▶ _EXERCISE INSTRUCTIONS_
How many lines in the data that follows contain the word "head"? Only that number is needed.

▶ _SOURCE DATA_
┌──
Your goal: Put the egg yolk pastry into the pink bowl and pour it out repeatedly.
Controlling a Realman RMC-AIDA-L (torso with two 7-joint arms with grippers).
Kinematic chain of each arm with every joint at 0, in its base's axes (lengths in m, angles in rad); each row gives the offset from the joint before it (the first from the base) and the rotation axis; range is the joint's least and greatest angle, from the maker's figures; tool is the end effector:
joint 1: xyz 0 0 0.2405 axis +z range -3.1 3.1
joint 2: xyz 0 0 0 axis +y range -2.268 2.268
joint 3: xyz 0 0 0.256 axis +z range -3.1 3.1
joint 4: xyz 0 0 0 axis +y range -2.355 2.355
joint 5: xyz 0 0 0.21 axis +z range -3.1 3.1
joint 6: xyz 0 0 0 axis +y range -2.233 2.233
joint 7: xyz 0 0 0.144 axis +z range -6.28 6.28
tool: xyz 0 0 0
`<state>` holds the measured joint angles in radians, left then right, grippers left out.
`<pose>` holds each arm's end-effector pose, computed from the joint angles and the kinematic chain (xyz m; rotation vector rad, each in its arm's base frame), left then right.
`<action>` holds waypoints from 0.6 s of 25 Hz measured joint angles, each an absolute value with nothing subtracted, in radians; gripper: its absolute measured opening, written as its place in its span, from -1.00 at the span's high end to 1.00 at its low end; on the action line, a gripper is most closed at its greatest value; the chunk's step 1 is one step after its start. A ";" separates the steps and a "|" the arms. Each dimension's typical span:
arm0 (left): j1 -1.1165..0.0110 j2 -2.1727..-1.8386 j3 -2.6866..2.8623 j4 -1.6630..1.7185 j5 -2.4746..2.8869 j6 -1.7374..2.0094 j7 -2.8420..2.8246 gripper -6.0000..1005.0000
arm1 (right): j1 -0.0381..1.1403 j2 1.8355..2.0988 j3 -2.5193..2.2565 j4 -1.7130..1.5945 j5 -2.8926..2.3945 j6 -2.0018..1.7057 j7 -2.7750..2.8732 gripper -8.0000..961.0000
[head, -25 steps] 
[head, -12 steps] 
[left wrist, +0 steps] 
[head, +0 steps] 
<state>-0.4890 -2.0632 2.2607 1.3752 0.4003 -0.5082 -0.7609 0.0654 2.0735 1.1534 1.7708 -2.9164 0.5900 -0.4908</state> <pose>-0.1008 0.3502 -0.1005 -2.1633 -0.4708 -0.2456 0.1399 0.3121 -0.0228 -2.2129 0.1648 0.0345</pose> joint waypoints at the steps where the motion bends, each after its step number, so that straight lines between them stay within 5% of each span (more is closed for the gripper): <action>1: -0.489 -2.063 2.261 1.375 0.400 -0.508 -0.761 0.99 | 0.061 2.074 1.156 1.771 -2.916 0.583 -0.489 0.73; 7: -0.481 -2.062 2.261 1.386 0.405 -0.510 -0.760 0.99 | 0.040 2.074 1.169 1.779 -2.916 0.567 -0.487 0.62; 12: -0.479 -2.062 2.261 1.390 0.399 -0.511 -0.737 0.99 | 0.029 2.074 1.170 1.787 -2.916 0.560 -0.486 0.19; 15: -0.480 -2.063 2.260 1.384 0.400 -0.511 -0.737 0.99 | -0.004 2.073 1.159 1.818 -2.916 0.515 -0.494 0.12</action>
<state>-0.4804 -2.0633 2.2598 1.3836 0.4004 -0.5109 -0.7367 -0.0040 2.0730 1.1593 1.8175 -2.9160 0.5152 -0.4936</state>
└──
▶ _THE COMPLETED TASK_
3